School of Environmental and Chemical Engineering, Shanghai University, 150#, 99 Shangda Road, Shanghai, 200444, China.
Environ Sci Pollut Res Int. 2024 Feb;31(10):14775-14790. doi: 10.1007/s11356-024-32118-2. Epub 2024 Jan 27.

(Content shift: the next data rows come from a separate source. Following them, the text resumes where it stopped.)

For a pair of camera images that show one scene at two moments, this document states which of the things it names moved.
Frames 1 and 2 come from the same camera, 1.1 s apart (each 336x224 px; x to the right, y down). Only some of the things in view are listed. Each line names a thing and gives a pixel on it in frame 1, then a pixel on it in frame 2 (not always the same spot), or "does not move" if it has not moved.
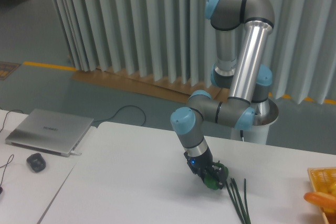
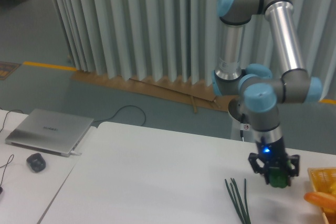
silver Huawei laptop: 51,132 does not move
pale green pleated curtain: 155,25 does not move
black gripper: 198,164 → 274,155
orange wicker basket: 322,178 does not move
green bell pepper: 211,181 → 278,177
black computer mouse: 37,161 does not move
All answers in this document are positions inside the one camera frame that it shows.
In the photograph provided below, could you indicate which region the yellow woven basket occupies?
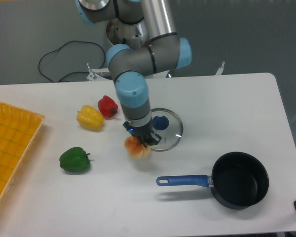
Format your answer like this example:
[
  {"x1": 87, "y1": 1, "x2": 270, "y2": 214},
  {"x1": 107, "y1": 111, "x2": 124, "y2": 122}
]
[{"x1": 0, "y1": 102, "x2": 45, "y2": 202}]

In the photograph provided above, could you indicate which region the yellow bell pepper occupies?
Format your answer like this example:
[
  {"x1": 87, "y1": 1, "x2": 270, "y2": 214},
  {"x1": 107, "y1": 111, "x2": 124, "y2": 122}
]
[{"x1": 76, "y1": 105, "x2": 104, "y2": 131}]

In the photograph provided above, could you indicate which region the green bell pepper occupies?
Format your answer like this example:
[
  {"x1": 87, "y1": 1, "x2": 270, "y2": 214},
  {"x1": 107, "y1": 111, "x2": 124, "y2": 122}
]
[{"x1": 59, "y1": 147, "x2": 91, "y2": 173}]

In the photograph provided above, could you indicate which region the red bell pepper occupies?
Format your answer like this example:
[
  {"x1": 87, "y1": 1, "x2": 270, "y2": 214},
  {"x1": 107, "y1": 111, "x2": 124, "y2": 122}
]
[{"x1": 98, "y1": 95, "x2": 118, "y2": 119}]

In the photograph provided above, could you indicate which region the glass lid blue knob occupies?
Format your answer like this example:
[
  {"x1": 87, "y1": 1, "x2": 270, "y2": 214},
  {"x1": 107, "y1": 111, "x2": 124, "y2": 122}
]
[{"x1": 151, "y1": 108, "x2": 184, "y2": 152}]

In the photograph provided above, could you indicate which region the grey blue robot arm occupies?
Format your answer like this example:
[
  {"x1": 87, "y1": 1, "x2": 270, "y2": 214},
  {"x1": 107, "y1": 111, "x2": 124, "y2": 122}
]
[{"x1": 75, "y1": 0, "x2": 192, "y2": 147}]

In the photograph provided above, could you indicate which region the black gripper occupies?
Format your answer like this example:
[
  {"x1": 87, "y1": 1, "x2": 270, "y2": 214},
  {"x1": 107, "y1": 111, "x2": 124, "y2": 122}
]
[{"x1": 123, "y1": 120, "x2": 161, "y2": 147}]

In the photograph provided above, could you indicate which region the orange flower-shaped bread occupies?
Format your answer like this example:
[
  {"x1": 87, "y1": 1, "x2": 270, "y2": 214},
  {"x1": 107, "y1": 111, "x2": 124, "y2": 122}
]
[{"x1": 124, "y1": 136, "x2": 151, "y2": 159}]

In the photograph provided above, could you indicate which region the black saucepan blue handle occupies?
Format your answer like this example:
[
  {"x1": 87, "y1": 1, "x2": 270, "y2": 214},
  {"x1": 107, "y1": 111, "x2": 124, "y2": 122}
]
[{"x1": 156, "y1": 152, "x2": 269, "y2": 210}]

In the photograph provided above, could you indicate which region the black cable on floor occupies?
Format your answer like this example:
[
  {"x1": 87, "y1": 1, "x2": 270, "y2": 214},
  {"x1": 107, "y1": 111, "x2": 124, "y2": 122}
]
[{"x1": 38, "y1": 40, "x2": 106, "y2": 83}]

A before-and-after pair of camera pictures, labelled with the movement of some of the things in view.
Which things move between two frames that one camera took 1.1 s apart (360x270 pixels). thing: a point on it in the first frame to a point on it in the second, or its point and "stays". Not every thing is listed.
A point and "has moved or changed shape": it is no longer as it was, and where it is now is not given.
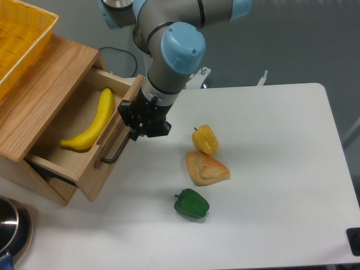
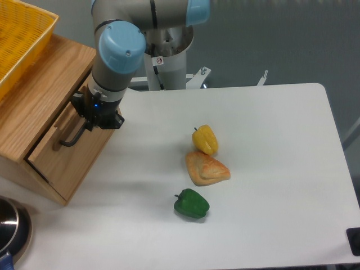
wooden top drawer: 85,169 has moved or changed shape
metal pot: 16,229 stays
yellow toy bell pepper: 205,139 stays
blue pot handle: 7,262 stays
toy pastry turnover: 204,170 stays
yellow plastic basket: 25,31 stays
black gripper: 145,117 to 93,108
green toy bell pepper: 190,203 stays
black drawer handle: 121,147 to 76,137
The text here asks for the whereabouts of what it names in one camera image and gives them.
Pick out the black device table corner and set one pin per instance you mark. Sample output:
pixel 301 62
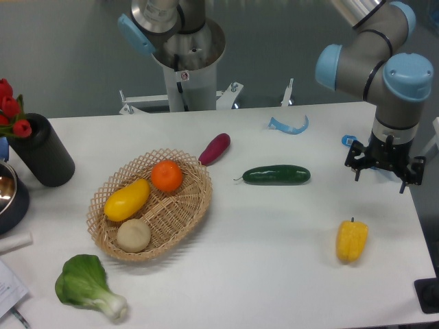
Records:
pixel 427 293

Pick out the beige round bun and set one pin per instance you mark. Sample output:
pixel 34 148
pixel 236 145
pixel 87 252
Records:
pixel 133 236

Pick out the purple sweet potato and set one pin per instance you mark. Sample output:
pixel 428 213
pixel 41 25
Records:
pixel 215 149

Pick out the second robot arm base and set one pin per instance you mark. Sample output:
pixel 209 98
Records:
pixel 184 42

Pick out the dark metal pot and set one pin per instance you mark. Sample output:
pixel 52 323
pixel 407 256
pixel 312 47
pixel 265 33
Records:
pixel 14 198

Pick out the small blue tag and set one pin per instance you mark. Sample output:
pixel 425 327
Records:
pixel 348 140

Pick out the yellow bell pepper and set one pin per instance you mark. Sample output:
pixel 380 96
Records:
pixel 351 240

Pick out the white paper sheet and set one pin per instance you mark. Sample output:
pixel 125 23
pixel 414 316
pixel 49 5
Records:
pixel 12 289

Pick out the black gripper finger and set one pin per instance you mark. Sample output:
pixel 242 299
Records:
pixel 355 159
pixel 413 173

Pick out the white paper roll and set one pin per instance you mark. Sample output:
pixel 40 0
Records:
pixel 15 241

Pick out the red tulip flowers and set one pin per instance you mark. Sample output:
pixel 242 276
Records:
pixel 14 123

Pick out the white metal frame stand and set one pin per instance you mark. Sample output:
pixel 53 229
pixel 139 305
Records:
pixel 233 97

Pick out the green bok choy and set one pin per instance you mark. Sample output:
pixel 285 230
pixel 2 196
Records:
pixel 83 283

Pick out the black cylindrical vase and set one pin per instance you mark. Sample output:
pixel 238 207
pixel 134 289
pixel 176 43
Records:
pixel 44 153

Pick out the woven wicker basket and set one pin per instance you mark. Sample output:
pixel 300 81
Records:
pixel 170 216

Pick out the yellow mango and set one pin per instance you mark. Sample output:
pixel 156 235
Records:
pixel 125 202

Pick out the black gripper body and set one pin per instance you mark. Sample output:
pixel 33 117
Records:
pixel 387 152

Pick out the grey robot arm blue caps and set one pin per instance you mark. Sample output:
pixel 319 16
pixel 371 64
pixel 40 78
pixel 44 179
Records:
pixel 397 84

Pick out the blue plastic clip strip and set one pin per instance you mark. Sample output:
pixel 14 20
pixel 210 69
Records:
pixel 274 124

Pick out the dark pen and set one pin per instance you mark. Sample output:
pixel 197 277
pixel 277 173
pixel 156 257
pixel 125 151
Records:
pixel 21 318

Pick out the orange fruit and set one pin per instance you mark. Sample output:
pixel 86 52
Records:
pixel 166 176

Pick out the green cucumber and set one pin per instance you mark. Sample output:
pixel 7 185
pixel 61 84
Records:
pixel 277 174

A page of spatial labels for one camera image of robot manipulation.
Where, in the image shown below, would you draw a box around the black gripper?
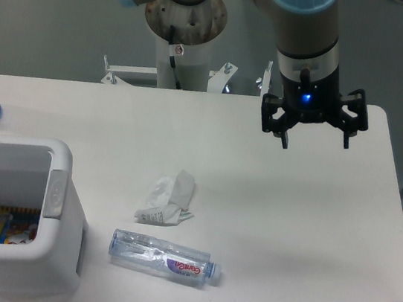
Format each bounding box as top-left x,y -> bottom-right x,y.
261,66 -> 369,149

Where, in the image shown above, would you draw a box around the white tissue wrapper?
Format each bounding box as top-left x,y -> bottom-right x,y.
134,170 -> 196,226

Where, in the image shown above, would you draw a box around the crushed clear plastic bottle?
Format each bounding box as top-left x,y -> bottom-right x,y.
109,229 -> 222,287

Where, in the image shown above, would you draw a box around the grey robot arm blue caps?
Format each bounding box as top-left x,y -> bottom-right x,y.
119,0 -> 368,145

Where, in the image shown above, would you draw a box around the white plastic trash can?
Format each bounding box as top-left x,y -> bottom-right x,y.
0,135 -> 88,295

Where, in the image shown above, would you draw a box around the colourful snack wrapper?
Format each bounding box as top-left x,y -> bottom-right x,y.
0,205 -> 41,245

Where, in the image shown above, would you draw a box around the white metal base frame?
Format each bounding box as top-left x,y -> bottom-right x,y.
100,55 -> 274,97

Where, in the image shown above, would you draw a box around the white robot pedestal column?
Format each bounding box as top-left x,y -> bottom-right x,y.
145,0 -> 228,92

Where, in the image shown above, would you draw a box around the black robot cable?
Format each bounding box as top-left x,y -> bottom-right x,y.
160,24 -> 191,91

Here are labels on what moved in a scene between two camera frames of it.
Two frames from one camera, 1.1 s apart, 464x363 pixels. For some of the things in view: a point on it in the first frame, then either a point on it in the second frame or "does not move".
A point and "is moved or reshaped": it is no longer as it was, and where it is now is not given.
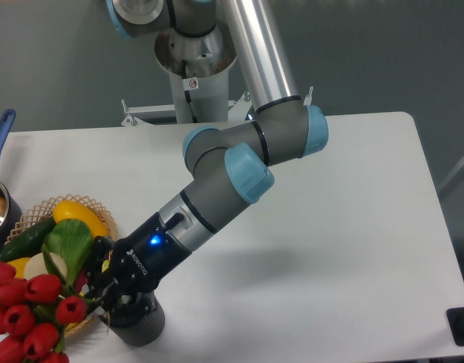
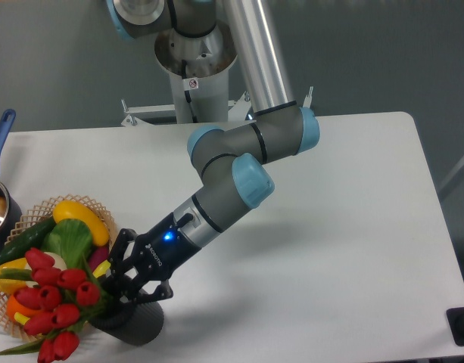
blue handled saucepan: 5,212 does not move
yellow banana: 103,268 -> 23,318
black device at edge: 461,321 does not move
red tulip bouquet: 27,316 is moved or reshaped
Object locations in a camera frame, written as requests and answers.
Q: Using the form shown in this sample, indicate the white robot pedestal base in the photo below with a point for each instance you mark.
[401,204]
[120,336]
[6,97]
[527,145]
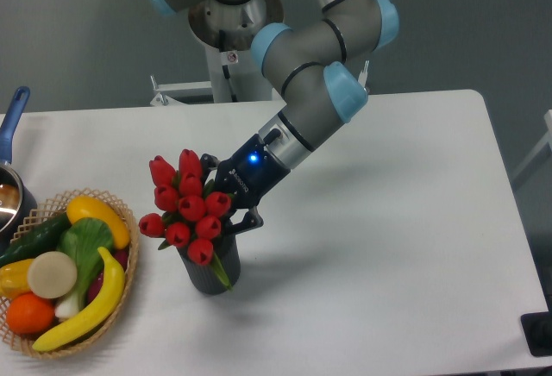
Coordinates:
[251,52]

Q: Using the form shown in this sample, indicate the white frame at right edge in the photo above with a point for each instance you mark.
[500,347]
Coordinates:
[535,158]

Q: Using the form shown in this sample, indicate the green cucumber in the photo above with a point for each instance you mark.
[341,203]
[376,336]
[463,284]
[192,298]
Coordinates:
[42,238]

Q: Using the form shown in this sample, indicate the green bok choy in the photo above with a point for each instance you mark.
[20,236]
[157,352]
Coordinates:
[80,242]

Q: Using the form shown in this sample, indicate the red tulip bouquet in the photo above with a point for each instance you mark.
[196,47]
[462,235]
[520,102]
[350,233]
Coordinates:
[193,215]

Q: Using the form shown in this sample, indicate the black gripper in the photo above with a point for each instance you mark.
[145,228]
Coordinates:
[249,174]

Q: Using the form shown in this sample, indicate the blue handled steel pot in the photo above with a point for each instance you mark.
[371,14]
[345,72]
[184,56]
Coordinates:
[16,200]

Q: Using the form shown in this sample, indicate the purple eggplant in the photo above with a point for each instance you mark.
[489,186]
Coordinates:
[122,257]

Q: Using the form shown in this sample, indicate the orange fruit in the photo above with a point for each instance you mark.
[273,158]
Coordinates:
[29,314]

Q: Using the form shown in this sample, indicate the yellow bell pepper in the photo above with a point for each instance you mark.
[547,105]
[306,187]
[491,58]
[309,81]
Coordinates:
[14,280]

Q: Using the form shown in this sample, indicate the woven wicker basket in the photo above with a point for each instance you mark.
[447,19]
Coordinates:
[49,209]

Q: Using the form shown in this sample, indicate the black device at table edge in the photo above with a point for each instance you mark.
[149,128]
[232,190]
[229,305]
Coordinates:
[537,333]

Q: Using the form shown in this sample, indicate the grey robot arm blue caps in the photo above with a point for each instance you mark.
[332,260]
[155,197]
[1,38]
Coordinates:
[296,132]

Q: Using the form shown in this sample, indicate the beige round disc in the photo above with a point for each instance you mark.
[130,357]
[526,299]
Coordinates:
[52,275]

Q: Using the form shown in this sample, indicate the yellow banana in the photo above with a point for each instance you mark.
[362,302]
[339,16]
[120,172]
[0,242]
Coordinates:
[93,314]

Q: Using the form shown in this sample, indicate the dark grey ribbed vase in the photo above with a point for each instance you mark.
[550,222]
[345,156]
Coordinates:
[223,271]

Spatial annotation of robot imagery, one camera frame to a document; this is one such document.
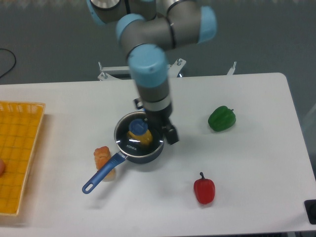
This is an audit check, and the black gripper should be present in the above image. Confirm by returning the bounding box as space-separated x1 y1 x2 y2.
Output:
144 103 179 145

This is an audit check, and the yellow bell pepper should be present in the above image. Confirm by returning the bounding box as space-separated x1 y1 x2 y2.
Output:
127 130 153 147

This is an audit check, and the red bell pepper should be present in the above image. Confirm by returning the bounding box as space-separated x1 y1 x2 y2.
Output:
194 172 216 205

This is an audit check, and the black cable on floor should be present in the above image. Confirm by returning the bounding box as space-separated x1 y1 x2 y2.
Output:
0 48 17 79

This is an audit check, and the dark blue saucepan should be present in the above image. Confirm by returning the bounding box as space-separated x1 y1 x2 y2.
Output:
82 111 164 194

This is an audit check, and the green bell pepper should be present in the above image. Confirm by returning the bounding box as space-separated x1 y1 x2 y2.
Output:
208 106 237 132

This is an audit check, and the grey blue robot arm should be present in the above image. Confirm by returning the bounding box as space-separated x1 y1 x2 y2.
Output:
87 0 217 144

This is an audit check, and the yellow wicker basket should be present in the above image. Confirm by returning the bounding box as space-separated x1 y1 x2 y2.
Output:
0 101 45 216

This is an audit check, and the black device table corner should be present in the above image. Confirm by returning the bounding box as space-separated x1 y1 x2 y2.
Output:
304 199 316 225

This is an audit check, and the glass pot lid blue knob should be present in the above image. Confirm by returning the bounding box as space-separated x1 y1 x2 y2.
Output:
114 112 164 163

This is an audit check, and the orange bread pastry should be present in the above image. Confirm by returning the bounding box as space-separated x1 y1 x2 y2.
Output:
93 146 116 181

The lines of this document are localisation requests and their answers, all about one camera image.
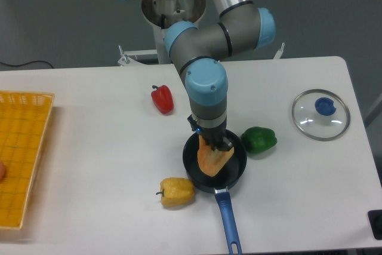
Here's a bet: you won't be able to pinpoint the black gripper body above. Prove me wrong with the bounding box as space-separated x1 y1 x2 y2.
187 114 227 144

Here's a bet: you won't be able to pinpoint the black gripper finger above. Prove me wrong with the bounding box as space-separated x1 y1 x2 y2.
205 139 217 152
216 137 233 152

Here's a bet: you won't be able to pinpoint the orange triangle bread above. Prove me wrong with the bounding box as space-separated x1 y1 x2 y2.
197 136 235 177

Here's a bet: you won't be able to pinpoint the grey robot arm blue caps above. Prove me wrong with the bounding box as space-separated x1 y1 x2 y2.
141 0 275 151

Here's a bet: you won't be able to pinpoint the green bell pepper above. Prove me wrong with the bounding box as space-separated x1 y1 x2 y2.
241 127 278 154

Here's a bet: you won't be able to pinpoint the yellow bell pepper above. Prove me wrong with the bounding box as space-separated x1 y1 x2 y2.
156 177 195 208

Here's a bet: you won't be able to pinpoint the red bell pepper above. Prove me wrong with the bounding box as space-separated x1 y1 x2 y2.
151 85 174 115

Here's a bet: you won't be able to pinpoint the glass lid blue knob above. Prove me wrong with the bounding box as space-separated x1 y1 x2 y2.
291 89 351 142

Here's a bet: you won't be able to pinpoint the black device at table edge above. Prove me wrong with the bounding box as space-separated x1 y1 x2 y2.
368 210 382 240

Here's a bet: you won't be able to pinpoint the yellow woven basket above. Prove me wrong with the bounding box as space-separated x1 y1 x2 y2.
1 90 55 229

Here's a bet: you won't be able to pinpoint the black pan blue handle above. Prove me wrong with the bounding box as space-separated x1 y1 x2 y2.
182 128 248 255

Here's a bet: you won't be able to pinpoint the white table clamp bracket right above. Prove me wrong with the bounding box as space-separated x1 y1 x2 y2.
273 42 285 60

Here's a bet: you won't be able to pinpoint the white table clamp bracket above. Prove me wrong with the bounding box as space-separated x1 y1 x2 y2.
117 45 159 67
273 42 285 60

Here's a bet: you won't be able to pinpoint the white table clamp bracket left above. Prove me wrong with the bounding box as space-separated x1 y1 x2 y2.
117 45 159 67

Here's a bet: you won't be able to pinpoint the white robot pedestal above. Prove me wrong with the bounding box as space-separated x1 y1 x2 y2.
141 0 206 64

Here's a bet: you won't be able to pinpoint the black cable on floor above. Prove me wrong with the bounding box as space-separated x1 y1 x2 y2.
0 60 55 69

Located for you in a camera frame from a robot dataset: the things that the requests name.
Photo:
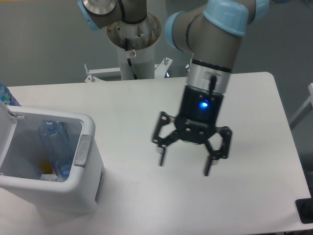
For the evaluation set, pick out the blue patterned bottle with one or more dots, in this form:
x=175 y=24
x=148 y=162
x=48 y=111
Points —
x=6 y=97

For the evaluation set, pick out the clear crushed plastic bottle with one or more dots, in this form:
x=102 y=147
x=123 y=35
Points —
x=55 y=140

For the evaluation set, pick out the white paper carton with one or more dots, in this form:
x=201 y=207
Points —
x=51 y=178

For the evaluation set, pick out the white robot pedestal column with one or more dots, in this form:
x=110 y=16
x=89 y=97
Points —
x=136 y=41

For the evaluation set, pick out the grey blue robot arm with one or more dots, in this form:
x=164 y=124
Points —
x=212 y=33

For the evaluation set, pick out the black device at table edge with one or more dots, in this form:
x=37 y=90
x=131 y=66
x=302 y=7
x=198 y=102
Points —
x=305 y=210

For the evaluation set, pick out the white plastic trash can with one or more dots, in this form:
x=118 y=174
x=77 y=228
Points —
x=22 y=153

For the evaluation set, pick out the white frame at right edge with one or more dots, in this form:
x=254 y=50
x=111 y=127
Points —
x=303 y=110

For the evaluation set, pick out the yellow trash piece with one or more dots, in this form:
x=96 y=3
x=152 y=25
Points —
x=47 y=168

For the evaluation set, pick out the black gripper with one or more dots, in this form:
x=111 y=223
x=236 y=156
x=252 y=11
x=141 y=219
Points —
x=195 y=123

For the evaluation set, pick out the white pedestal base frame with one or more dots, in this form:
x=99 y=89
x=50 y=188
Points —
x=133 y=70

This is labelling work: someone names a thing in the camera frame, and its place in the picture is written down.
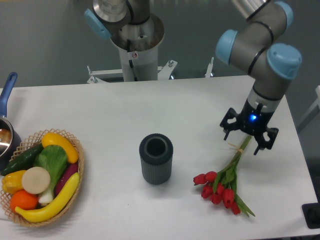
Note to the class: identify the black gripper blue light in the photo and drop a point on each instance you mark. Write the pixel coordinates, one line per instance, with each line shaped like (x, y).
(253, 121)

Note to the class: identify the red tulip bouquet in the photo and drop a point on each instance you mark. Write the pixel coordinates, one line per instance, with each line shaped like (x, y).
(222, 187)

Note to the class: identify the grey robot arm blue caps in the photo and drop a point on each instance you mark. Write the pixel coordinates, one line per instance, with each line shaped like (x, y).
(255, 51)

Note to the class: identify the dark grey ribbed vase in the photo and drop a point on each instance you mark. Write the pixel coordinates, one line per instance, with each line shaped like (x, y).
(156, 157)

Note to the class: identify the black device at table edge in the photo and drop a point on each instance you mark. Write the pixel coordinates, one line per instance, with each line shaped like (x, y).
(311, 212)

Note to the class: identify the purple eggplant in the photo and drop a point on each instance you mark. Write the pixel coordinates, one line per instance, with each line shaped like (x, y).
(69, 171)

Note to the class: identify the green bok choy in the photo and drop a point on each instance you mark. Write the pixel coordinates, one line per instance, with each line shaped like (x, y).
(52, 158)

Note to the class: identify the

Spartina alterniflora, an invasive plant widely distributed in China's coastal regions, has had a significant impact on the stability of wetland ecosystems and elemental biogeochemical cycles. The invasion of S. alterniflora has been found to lead to the accumulation of sulfides in the soil. The cycling of sulfur and iron in the soil is closely interconnected. Coastal estuarine wetlands are influenced by both freshwater in rivers and seawater tides, as well as the frequent variations in redox conditions caused by tidal fluctuations, which makes the cycling of sulfur and iron in the soil invaded by S. alterniflora more intricate. In this study, field surveys and laboratory experiments were conducted to explore the effects of S. alterniflora invasion and hydrological changes on the cycling of sulfur and iron as well as related functional microorganisms in the soil. The invasion of S. alterniflora showed an increase in soil reduced inorganic sulfur (RIS) components in both high and low marshes of Jiuduansha wetland, with higher content observed in summer and autumn. The tidal simulation experiments revealed abundant sulfate in seawater tidal conditions could promote the formation of acid volatile sulfides (AVS) in the soil of low marshes invaded by S. alterniflora and ensuring the continuous increase in AVS content. Diffusive gradients in-thin-films (DGT) technology indicated the existence of high-concentration soluble S enrichment zones in the soil of low marshes invaded by S. alterniflora, which may be related to S. alterniflora root exudates. Tidal action increased the relative abundance of sulfur-reducing bacteria (SRB) in the soil of low marshes, and under the influence of seawater tidal action, SRB exhibited higher relative abundance. However, S. alterniflora might inhibit the activity of iron-reducing bacteria (FeRB) in the soil of low marshes. In conclusion, S. alterniflora may enhance the sulfate reduction rate and promote the formation of free sulfides in tidal salt marsh ecosystems by releasing root exudates that stimulate the activity of SRB, while concurrently inhibiting the activity of FeRB and reducing their competition with SRB. This effect is particularly pronounced in low marshes under seawater tidal conditions. Thus, S. alterniflora is capable of rapidly invading tidal salt marshes by utilizing sulfides effectively.
互花米草是一种广泛分布于中国沿海地区的入侵植物,对湿地生态系统的稳定性和元素生物地球化学循环产生了重大影响。互花米草的入侵导致土壤中硫化物的积累。土壤中硫和铁的循环密切相关。沿海河口湿地受河流淡水和海潮的影响,以及潮汐波动引起的氧化还原条件频繁变化,使得互花米草入侵的土壤中硫和铁的循环更加复杂。本研究通过野外调查和室内实验,探讨了互花米草入侵和水文变化对土壤中硫铁循环及相关功能微生物的影响。互花米草的入侵增加了九段沙湿地高、低滩土壤中还原性无机硫(RIS)的含量,夏季和秋季含量较高。潮汐模拟实验表明,海水潮汐条件下丰富的硫酸盐可以促进低滩互花米草土壤中酸挥发性硫(AVS)的形成,并确保 AVS 含量的持续增加。薄膜扩散梯度(DGT)技术表明,互花米草入侵的低滩土壤中存在高浓度可溶性硫富集区,这可能与互花米草根系分泌物有关。潮汐作用增加了低滩土壤中硫还原菌(SRB)的相对丰度,在海水潮汐作用的影响下,SRB 的相对丰度较高。然而,互花米草可能会抑制低滩土壤中铁还原菌(FeRB)的活性。综上所述,互花米草可能通过释放刺激 SRB 活性的根系分泌物,增强硫酸盐还原速率,并促进潮汐盐沼生态系统中游离硫化物的形成,同时抑制 FeRB 的活性,减少其与 SRB 的竞争。在海水潮汐条件下的低滩,这种效应更为明显。因此,互花米草能够通过有效利用硫化物快速入侵潮汐盐沼。